What to work on: Reproduce each entry below exactly, without omitting any.

Data supplied:
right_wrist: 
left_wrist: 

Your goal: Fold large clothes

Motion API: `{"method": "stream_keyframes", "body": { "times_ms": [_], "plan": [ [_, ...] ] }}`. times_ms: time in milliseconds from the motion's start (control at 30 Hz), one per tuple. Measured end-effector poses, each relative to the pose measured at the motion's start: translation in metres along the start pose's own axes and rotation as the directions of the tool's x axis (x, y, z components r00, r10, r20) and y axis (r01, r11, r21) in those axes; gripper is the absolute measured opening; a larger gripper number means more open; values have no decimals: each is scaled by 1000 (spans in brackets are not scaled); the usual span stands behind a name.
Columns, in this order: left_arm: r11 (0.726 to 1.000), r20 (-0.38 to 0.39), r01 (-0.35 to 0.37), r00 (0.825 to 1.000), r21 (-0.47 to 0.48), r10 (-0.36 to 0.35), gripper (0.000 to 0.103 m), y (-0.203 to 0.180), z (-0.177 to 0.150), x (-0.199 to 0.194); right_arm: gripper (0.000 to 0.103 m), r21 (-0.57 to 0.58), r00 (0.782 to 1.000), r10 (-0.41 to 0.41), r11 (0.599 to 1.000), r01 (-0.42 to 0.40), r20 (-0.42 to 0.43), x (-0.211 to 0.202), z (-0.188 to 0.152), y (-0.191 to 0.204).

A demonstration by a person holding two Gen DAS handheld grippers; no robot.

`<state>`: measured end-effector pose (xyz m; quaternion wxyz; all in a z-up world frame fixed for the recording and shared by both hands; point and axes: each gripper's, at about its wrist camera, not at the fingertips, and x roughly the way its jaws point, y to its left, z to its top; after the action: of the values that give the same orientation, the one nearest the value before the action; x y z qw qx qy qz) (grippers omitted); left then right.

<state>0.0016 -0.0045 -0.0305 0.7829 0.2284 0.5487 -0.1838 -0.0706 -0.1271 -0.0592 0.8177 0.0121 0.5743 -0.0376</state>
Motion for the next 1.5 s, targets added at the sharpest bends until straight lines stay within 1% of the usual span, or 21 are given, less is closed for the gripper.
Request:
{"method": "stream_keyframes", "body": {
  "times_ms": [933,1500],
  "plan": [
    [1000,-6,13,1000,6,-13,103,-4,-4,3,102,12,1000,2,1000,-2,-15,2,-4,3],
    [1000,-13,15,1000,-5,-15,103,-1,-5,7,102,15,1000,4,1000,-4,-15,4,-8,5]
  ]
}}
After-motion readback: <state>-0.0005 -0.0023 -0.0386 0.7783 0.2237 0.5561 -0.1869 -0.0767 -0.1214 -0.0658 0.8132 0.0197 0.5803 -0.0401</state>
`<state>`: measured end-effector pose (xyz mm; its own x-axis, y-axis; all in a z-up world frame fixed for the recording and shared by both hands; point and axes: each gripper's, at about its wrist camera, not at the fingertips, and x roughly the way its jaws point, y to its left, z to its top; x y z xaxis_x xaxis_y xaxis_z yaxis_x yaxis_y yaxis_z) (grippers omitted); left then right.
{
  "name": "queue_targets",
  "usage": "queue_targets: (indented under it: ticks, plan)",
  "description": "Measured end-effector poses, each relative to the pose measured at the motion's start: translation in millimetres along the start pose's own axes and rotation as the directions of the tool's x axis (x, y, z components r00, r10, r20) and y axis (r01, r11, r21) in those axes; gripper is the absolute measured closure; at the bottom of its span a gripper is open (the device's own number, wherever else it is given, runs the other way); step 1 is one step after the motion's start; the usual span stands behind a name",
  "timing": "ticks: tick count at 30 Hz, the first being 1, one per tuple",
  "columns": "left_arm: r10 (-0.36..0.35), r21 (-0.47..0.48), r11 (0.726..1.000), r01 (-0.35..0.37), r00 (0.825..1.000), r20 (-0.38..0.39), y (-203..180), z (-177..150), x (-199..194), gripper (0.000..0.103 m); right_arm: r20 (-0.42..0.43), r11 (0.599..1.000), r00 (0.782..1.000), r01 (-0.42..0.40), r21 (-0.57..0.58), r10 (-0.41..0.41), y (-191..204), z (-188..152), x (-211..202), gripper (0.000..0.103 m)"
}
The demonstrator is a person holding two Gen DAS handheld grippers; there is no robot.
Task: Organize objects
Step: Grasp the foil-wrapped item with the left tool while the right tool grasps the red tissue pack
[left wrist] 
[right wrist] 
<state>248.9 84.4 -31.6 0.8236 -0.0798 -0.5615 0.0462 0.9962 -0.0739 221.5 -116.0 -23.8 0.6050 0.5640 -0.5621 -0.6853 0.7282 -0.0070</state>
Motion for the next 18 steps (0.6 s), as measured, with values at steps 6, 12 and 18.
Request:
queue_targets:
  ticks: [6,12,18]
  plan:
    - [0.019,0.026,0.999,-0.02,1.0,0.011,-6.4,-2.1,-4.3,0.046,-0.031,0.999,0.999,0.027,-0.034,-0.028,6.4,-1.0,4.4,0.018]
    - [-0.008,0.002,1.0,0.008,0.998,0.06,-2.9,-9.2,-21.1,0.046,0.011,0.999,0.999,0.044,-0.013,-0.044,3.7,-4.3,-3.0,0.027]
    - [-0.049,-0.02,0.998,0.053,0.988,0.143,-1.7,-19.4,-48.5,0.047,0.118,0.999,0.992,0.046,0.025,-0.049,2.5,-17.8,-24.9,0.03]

Task output:
right_wrist: 
left_wrist: 

Your goal: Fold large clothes

Motion API: `{"method": "stream_keyframes", "body": { "times_ms": [_], "plan": [ [_, ...] ] }}`. times_ms: time in milliseconds from the motion's start (control at 30 Hz), one per tuple. Measured end-effector poses, each relative to the pose measured at the motion's start: translation in metres along the start pose's own axes and rotation as the directions of the tool's x axis (x, y, z components r00, r10, r20) and y axis (r01, r11, r21) in those axes; gripper is the absolute measured opening; a larger gripper number means more open; values have no decimals: each is scaled by 1000 (spans in brackets are not scaled); the usual span stands behind a name.
Columns, in this order: left_arm: r11 (0.726 to 1.000), r20 (-0.38 to 0.39), r01 (-0.35 to 0.37), r00 (0.825 to 1.000), r21 (-0.47 to 0.48), r10 (-0.36 to 0.35), gripper (0.000 to 0.103 m), y (-0.203 to 0.180), z (-0.177 to 0.150), x (-0.199 to 0.194); right_arm: gripper (0.000 to 0.103 m), r21 (-0.57 to 0.58), r00 (0.782 to 1.000), r10 (-0.41 to 0.41), r11 (0.599 to 1.000), r01 (-0.42 to 0.40), r20 (-0.42 to 0.43), x (-0.211 to 0.202), z (-0.188 to 0.152), y (-0.191 to 0.204).

A demonstration by a person holding two Gen DAS handheld grippers; no robot.

`<state>`: measured end-effector pose (xyz m; quaternion wxyz; all in a z-up world frame fixed for the recording and shared by both hands; point and axes: each gripper's, at about its wrist camera, not at the fingertips, and x roughly the way its jaws point, y to its left, z to its top; after the action: of the values that give the same orientation, the one nearest the value before the action; x y z qw qx qy qz) (grippers omitted); left then right.

<state>0.0016 -0.0045 -0.0305 0.7829 0.2284 0.5487 -0.1838 -0.0706 -0.1271 -0.0592 0.8177 0.0121 0.5743 -0.0376</state>
Motion for the next 1.5 s, targets added at the sharpest bends until straight lines stay within 1% of the usual span, or 21 are given, less is closed for the gripper.
Request:
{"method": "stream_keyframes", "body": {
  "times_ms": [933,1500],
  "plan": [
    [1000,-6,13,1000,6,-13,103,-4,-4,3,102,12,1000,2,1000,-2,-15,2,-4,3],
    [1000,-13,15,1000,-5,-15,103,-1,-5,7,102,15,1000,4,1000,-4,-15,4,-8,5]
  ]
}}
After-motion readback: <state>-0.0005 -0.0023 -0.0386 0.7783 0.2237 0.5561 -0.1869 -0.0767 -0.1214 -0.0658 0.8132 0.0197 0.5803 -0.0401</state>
`<state>`: measured end-effector pose (xyz mm; its own x-axis, y-axis; all in a z-up world frame fixed for the recording and shared by both hands; point and axes: each gripper's, at about its wrist camera, not at the fingertips, and x roughly the way its jaws point, y to its left, z to its top; x y z xaxis_x xaxis_y xaxis_z yaxis_x yaxis_y yaxis_z) (grippers omitted); left then right.
{
  "name": "queue_targets",
  "usage": "queue_targets: (indented under it: ticks, plan)",
  "description": "Measured end-effector poses, each relative to the pose measured at the motion's start: translation in millimetres along the start pose's own axes and rotation as the directions of the tool's x axis (x, y, z components r00, r10, r20) and y axis (r01, r11, r21) in those axes; gripper is the absolute measured closure; at the bottom of its span a gripper is open (the device's own number, wherever else it is given, runs the other way); step 1 is one step after the motion's start; the usual span stands behind a name",
  "timing": "ticks: tick count at 30 Hz, the first being 1, one per tuple",
  "columns": "left_arm: r10 (-0.36..0.35), r21 (-0.47..0.48), r11 (0.726..1.000), r01 (-0.35..0.37), r00 (0.825..1.000), r20 (-0.38..0.39), y (-203..180), z (-177..150), x (-199..194), gripper (0.000..0.103 m); right_arm: r20 (-0.42..0.43), r11 (0.599..1.000), r00 (0.782..1.000), r01 (-0.42..0.40), r21 (-0.57..0.58), r10 (-0.41..0.41), y (-191..204), z (-188..152), x (-211..202), gripper (0.000..0.103 m)"
}
The demonstrator is a person holding two Gen DAS handheld grippers; there is no robot.
Task: Organize objects
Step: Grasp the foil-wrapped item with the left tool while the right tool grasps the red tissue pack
[left wrist] 
[right wrist] 
<state>248.9 84.4 -31.6 0.8236 -0.0798 -0.5615 0.0462 0.9962 -0.0739 221.5 -116.0 -23.8 0.6050 0.5640 -0.5621 -0.6853 0.7282 -0.0070</state>
Motion for the next 18 steps (0.6 s), as measured, with values at steps 6, 12 and 18.
Request:
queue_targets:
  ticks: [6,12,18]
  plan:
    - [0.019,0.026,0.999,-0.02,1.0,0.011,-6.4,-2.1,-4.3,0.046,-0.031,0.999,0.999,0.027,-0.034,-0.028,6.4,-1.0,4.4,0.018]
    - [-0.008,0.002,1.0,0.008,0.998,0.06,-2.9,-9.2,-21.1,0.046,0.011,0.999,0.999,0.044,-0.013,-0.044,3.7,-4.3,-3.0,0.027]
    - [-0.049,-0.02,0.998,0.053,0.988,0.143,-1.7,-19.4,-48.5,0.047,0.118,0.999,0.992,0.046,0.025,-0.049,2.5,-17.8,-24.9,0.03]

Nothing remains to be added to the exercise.